Exam technique

How to revise a week before the exam

A calm final-week plan for students: focus your revision, use exam-style practice well, protect sleep, check your materials and avoid the cramming traps that make exams feel harder.

A realistic 7-day study plan for the week before exams

Use this as a flexible 1-week exam study plan rather than a rigid timetable.
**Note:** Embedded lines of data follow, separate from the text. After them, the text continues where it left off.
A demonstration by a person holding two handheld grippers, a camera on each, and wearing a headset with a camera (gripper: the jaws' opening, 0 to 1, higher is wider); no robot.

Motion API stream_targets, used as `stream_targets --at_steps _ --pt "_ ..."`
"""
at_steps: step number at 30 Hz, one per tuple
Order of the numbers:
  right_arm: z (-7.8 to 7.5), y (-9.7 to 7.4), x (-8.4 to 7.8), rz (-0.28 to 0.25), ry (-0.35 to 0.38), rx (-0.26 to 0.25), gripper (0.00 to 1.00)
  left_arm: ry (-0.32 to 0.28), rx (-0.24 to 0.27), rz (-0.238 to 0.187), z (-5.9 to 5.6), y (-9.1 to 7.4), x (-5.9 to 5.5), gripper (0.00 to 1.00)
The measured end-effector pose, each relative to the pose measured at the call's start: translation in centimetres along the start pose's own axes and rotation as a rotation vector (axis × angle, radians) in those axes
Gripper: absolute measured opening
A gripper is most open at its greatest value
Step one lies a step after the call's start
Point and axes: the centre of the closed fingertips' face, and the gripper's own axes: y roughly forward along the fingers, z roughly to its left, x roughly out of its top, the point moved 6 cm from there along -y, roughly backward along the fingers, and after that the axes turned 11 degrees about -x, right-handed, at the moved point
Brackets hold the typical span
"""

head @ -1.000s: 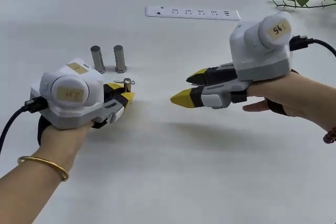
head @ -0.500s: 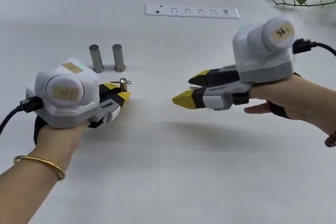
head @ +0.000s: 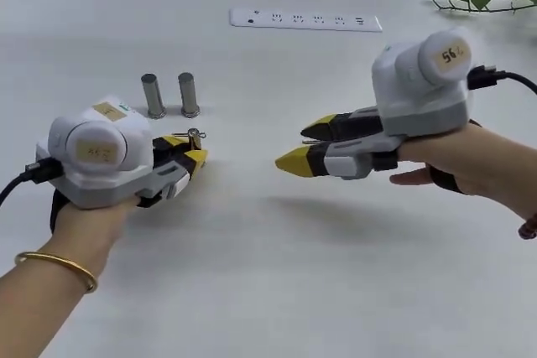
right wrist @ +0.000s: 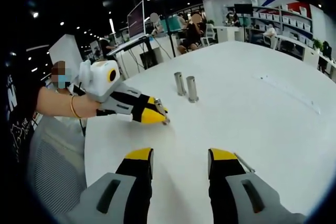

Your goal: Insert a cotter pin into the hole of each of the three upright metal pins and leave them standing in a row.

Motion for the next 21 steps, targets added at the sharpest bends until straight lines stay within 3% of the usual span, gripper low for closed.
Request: stream_targets --at_steps 10,21 --pt "-0.05 -0.21 -0.01 0.005 0.011 0.002 0.38 -0.016 -0.001 0.006 -0.06 0.02 -0.2 0.07" --pt "-0.12 -0.55 0.69 -0.032 0.03 0.006 0.41 -0.033 0.0 0.005 -0.22 -0.7 -0.36 0.26"
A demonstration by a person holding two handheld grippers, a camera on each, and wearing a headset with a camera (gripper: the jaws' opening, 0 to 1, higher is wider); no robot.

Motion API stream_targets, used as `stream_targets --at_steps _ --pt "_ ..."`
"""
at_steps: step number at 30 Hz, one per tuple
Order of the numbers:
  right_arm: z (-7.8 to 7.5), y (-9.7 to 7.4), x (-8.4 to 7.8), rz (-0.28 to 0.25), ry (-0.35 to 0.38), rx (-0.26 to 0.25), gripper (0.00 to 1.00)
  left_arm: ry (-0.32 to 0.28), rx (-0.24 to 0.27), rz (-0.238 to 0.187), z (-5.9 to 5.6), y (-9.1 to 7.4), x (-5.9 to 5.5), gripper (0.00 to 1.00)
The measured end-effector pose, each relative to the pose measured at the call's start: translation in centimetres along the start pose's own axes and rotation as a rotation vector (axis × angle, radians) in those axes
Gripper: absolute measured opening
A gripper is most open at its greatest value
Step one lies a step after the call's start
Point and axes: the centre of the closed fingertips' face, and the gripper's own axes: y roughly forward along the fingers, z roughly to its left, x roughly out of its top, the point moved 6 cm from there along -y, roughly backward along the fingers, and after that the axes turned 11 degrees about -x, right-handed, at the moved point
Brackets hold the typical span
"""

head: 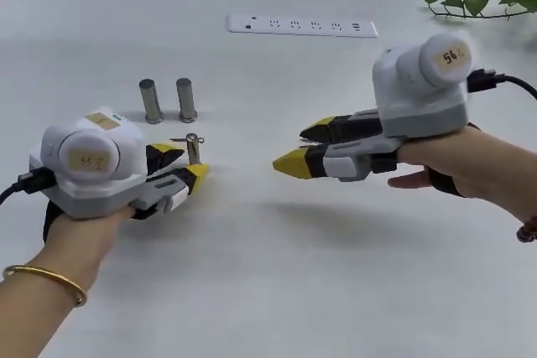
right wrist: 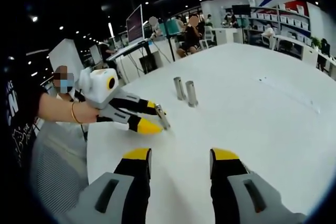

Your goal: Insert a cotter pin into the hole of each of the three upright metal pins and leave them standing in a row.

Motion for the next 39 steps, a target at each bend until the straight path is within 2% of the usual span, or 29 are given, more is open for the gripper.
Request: stream_targets --at_steps 11,17,21,24,34,39 --pt "-0.2 0.6 2.3 -0.103 0.03 -0.005 0.42 -0.022 0.005 -0.03 -0.3 -1.5 0.6 0.5" --pt "-0.4 1.7 3.8 -0.166 0.024 -0.011 0.4 -0.028 0.001 -0.049 -0.6 -2.2 1.1 0.58" --pt "-0.7 2.7 4.8 -0.199 0.012 -0.02 0.39 -0.011 0.008 -0.044 -0.7 -2.6 1.4 0.64" --pt "-1.1 3.9 5.5 -0.208 0.002 -0.017 0.39 -0.015 0.011 -0.055 -0.6 -3.0 1.6 0.68" --pt "-1.2 7.4 6.1 -0.232 -0.019 -0.022 0.38 -0.001 -0.003 -0.052 -1.2 -3.8 2.3 0.82" --pt "-1.2 9.2 6.5 -0.246 -0.017 -0.034 0.38 0.001 0.007 -0.044 -1.4 -4.2 2.4 0.85"
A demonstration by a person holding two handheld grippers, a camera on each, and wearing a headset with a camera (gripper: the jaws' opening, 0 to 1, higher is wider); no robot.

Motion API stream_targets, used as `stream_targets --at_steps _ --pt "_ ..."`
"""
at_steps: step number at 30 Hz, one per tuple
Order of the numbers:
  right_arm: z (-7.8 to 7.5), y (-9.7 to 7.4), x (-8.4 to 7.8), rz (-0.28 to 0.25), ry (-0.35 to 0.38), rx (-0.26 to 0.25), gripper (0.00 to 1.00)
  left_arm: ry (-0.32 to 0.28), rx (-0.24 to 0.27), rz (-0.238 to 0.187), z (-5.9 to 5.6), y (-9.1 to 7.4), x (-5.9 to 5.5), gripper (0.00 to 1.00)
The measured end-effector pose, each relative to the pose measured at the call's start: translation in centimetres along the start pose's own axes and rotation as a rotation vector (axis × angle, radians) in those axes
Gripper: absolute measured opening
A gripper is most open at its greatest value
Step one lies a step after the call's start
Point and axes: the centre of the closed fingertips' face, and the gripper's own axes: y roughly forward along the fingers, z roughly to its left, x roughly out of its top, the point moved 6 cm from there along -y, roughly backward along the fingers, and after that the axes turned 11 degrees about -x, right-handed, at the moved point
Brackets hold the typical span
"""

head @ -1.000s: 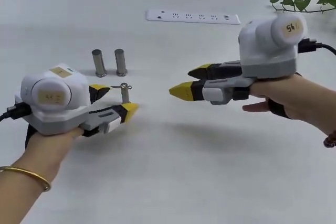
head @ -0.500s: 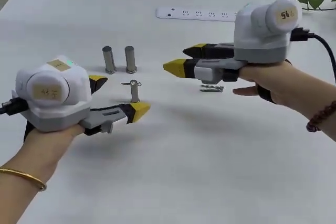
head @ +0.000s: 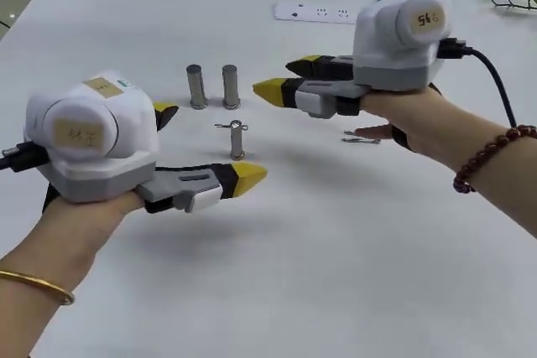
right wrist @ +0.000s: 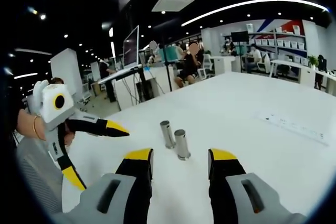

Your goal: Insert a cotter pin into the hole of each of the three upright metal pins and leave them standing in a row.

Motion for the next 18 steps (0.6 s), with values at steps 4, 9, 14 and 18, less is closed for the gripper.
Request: stream_targets --at_steps 4,9,14,18 --pt "0.2 1.3 0.0 -0.009 -0.004 -0.005 0.36 0.004 0.002 -0.006 -0.1 -0.4 0.2 0.88" --pt "0.4 2.6 0.1 -0.026 0.02 -0.011 0.3 0.009 0.007 0.009 0.0 -0.6 0.2 0.93" --pt "0.4 3.5 0.3 -0.028 0.031 -0.012 0.29 0.016 0.0 0.018 -0.1 -0.7 0.1 0.97" --pt "0.7 4.2 0.0 -0.02 0.037 -0.011 0.28 0.026 0.003 0.024 -0.1 -0.8 -0.1 0.97"
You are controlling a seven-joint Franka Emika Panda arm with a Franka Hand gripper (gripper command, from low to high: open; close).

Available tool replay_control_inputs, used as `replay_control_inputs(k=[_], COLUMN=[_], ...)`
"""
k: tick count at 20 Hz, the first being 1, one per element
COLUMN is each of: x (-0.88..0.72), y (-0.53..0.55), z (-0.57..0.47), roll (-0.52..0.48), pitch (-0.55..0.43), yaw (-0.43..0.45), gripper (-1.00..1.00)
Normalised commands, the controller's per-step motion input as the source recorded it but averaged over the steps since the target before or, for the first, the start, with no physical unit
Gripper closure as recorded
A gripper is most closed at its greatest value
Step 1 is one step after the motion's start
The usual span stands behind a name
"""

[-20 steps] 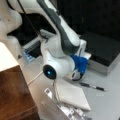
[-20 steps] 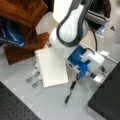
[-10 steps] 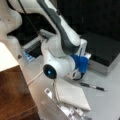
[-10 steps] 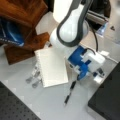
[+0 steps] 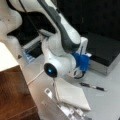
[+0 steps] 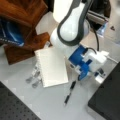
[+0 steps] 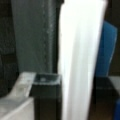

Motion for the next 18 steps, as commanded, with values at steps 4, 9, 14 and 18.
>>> replay_control_inputs(k=[4, 9, 14, 18], x=[0.16, 0.18, 0.18, 0.17], y=[0.04, 0.10, 0.12, 0.18], z=[0.22, 0.34, 0.27, 0.26], roll=[0.008, -0.006, -0.015, -0.030], pitch=[-0.108, -0.090, -0.047, -0.014], yaw=[-0.107, -0.091, -0.092, -0.107], gripper=[1.00, 1.00, 1.00, 1.00])
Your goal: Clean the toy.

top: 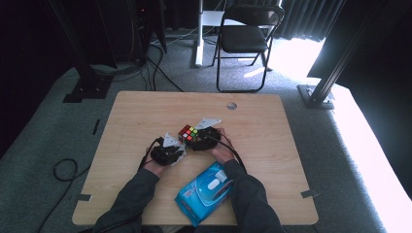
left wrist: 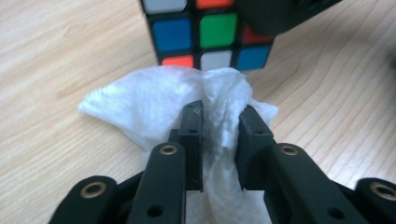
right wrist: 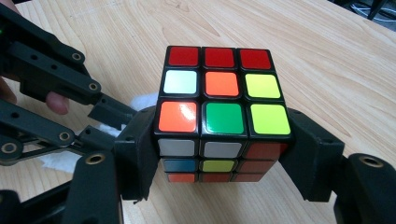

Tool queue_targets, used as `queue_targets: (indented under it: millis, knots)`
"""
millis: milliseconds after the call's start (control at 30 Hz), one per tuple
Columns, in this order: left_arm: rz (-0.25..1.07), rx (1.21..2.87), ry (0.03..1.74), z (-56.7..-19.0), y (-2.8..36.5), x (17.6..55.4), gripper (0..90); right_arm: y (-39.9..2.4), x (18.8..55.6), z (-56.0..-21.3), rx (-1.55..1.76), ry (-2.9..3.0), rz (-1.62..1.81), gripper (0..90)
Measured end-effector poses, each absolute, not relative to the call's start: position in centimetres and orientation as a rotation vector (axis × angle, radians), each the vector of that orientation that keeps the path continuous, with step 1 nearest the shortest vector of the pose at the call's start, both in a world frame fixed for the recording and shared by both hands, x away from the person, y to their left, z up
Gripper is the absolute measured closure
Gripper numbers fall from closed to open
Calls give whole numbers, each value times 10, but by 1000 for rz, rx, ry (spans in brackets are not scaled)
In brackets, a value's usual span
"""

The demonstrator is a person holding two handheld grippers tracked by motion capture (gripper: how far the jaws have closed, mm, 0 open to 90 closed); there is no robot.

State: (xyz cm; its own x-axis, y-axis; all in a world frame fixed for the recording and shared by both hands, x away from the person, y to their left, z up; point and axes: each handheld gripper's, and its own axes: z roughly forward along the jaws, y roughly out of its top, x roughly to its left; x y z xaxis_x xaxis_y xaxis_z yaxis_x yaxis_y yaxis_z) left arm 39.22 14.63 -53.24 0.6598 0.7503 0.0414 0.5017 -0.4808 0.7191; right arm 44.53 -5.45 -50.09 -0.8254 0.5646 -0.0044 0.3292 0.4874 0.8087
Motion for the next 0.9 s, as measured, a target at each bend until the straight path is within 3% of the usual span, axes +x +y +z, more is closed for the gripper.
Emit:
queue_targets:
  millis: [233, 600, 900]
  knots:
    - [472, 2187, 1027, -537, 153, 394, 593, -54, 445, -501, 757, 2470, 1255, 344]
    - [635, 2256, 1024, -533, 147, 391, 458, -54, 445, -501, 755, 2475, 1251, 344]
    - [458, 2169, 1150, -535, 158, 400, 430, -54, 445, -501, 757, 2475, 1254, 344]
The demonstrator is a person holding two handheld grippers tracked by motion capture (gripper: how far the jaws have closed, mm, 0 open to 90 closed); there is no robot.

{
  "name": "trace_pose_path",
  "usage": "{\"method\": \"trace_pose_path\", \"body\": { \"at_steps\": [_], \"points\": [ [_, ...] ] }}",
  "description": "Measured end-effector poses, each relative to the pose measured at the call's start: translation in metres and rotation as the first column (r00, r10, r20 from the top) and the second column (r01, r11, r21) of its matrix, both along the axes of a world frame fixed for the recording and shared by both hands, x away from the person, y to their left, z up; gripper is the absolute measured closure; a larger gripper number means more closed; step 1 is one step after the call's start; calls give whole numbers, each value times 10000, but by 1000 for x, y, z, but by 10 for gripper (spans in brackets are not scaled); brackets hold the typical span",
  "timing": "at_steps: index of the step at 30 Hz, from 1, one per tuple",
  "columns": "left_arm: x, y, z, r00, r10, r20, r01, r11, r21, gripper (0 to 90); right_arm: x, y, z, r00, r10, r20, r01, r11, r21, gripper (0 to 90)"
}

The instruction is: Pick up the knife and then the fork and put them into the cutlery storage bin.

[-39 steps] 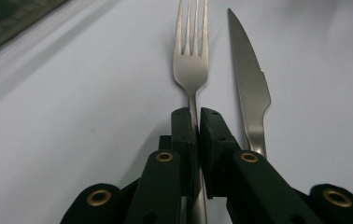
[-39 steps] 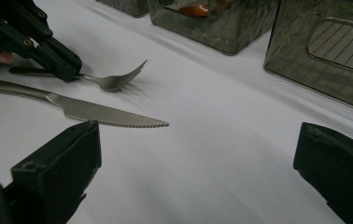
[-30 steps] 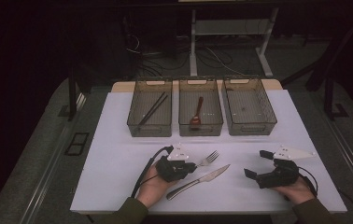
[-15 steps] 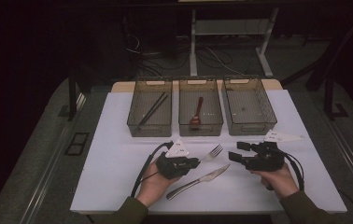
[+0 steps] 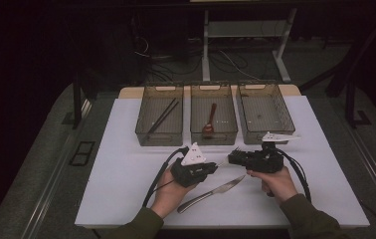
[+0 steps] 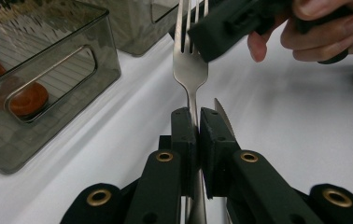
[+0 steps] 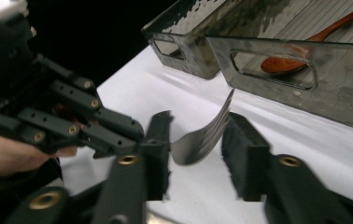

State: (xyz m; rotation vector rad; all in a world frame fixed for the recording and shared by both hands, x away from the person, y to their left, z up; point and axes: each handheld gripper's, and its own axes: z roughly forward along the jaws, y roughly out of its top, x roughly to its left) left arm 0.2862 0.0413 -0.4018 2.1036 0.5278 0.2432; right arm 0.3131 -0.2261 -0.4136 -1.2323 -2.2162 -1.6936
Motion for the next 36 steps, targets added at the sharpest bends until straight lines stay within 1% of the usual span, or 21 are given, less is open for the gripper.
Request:
{"method": "trace_pose_path", "body": {
  "at_steps": [3,6,8,11,13,16,17,18,19,21,23,24,26,27,28,29,31,32,34,35,36],
  "points": [
    [0,0,0,10000,1,87,-2,10000,55,842,3,-1,0,9997,-87,-207,91,9997,205,726],
    [0,0,-1,9999,-25,129,24,10000,83,842,5,-3,0,9997,-193,-172,199,9990,388,811],
    [0,-1,-1,9999,-15,129,14,10000,83,842,5,-3,0,9997,-154,-191,164,9983,559,825],
    [0,0,-1,10000,-23,76,24,10000,-17,841,4,-3,1,9997,-214,-110,219,9985,511,851],
    [0,-1,-1,10000,-58,34,58,9999,-105,839,4,-3,2,9996,-248,-98,254,9973,694,869],
    [1,1,-3,9997,-215,-125,211,9993,-299,826,3,-3,3,9996,-250,99,245,9981,564,871],
    [1,0,-4,9996,-193,-218,185,9992,-366,809,2,-3,4,9994,-296,169,287,9981,551,871],
    [2,1,-5,9994,-251,-238,245,9993,-274,755,2,-4,5,9991,-350,240,337,9982,500,871],
    [2,1,-6,9990,-279,-338,269,9992,-285,727,2,-5,6,9987,-390,334,373,9980,501,871],
    [2,4,-8,9985,-288,-472,270,9989,-385,682,2,-9,10,9975,-546,442,522,9972,543,871],
    [1,8,-9,9973,-334,-655,294,9977,-617,643,2,-16,14,9946,-714,759,687,9970,367,871],
    [0,10,-10,9971,-305,-693,254,9970,-735,626,3,-19,16,9934,-796,825,776,9966,278,871],
    [-1,16,-11,9966,-357,-747,299,9965,-775,580,4,-26,20,9897,-991,1030,982,9951,138,871],
    [-2,20,-11,9968,-379,-711,325,9966,-751,560,5,-30,23,9880,-1102,1078,1094,9939,137,870],
    [-3,23,-11,9969,-343,-714,280,9958,-869,540,6,-35,24,9859,-1187,1180,1183,9929,108,870],
    [-3,27,-11,9966,-468,-685,415,9961,-773,517,6,-38,26,9847,-1255,1210,1252,9921,100,870],
    [-4,35,-12,9966,-463,-682,409,9960,-796,477,8,-45,29,9811,-1406,1327,1412,9900,46,870],
    [-5,39,-13,9965,-423,-716,365,9961,-804,453,8,-48,31,9797,-1469,1367,1478,9890,34,870],
    [-6,48,-13,9975,-307,-642,253,9963,-823,430,10,-55,36,9743,-1600,1583,1616,9868,24,870],
    [-7,52,-13,9980,-235,-593,180,9956,-919,419,10,-58,38,9732,-1662,1592,1678,9858,39,870],
    [-7,57,-13,9982,-201,-569,149,9958,-899,406,11,-61,40,9710,-1745,1637,1752,9845,99,870]
  ]
}}
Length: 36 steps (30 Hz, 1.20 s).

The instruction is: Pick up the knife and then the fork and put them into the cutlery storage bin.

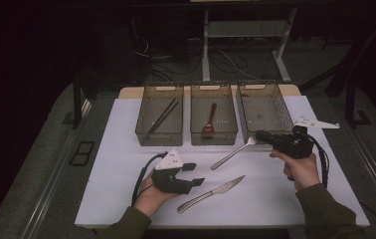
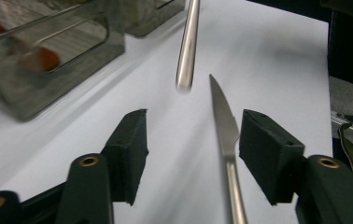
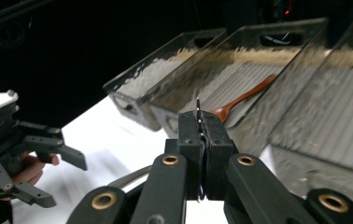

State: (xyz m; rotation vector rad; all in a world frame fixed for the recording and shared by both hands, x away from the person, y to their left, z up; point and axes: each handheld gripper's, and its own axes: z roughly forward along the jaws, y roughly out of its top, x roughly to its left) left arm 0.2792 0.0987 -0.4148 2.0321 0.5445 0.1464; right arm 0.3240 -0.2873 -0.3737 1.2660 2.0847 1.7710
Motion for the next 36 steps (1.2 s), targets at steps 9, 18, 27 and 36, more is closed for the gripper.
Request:
{"method": "trace_pose_path", "body": {
  "at_steps": [9,18,27,36],
  "points": [
    [-7,39,-5,9975,654,260,-643,9971,-413,274,7,-25,17,9976,-592,347,589,9982,86,870],
    [-8,57,-10,9932,1038,532,-1021,9942,-345,129,20,-47,38,9907,-1241,559,1246,9922,-56,869],
    [-7,66,-12,9885,1462,379,-1454,9891,-231,0,42,-62,57,9794,-1884,726,1925,9798,-545,870],
    [-6,64,-13,9911,1327,104,-1325,9910,-171,0,60,-78,68,9645,-2505,840,2571,9632,-785,869]
  ]
}}
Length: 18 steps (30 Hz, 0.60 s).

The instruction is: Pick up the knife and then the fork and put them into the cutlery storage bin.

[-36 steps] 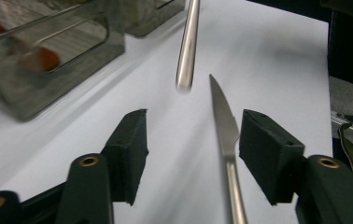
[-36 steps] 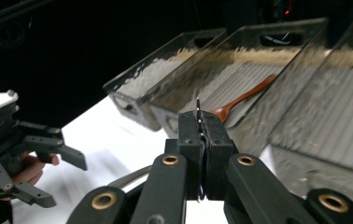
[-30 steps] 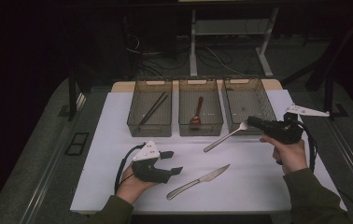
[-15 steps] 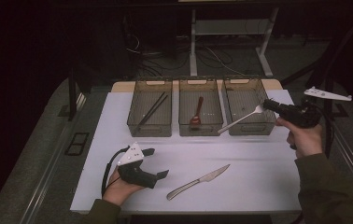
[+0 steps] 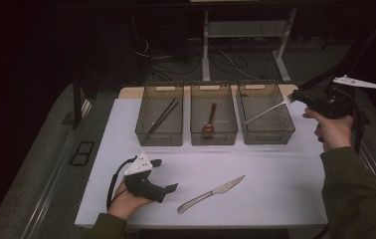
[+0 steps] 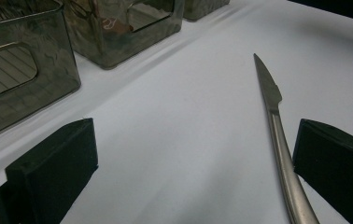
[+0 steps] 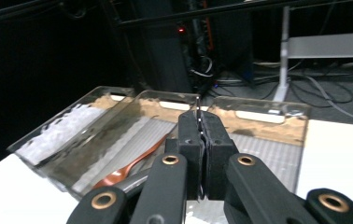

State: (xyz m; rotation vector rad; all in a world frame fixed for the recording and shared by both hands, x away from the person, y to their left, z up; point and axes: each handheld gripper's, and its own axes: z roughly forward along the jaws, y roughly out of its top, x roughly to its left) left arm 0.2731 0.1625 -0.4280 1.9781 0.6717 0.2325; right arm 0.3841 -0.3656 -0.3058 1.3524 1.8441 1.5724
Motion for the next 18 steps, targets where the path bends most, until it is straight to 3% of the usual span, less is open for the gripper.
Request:
{"method": "trace_pose_path", "body": {
  "at_steps": [9,18],
  "points": [
    [0,0,0,10000,-57,-68,57,10000,3,0,10,-19,2,9977,-670,-94,666,9972,-331,868],
    [0,0,0,9999,-92,-98,92,10000,18,0,25,-18,-12,9949,-834,-564,761,9895,-1225,868]
  ]
}}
Each day should include a short planning check, one or two focused revision sessions, active practice, and a clear stop point so you do not turn every evening into panic work. Start with the subjects or papers that are nearest, worth the most marks, or causing the most uncertainty. Keep breaks, meals and sleep in the plan rather than treating them as optional extras.

  • Triage first

    Pick the subjects, topics and question types where one focused session could still make a useful difference.

  • Practise actively

    Use retrieval practice, timed questions, worked examples and short checks rather than only rereading notes.

  • Review mistakes

    After each practice set, identify why marks were lost and add one fix to the next day.

  • Protect the basics

    Plan food, breaks, sleep, materials and travel so the final week does not become a string of avoidable emergencies.

Days 7-5: choose the highest-value practice

Make a short list of the topics, question types and skills that would make the biggest difference now. For each subject, mark three groups: secure, shaky and urgent. Spend most time on the shaky and urgent items, but keep quick retrieval practice for secure topics so they stay fresh. End each session by writing the next action: a question set, a worked example, a memory test, or a mistake to fix.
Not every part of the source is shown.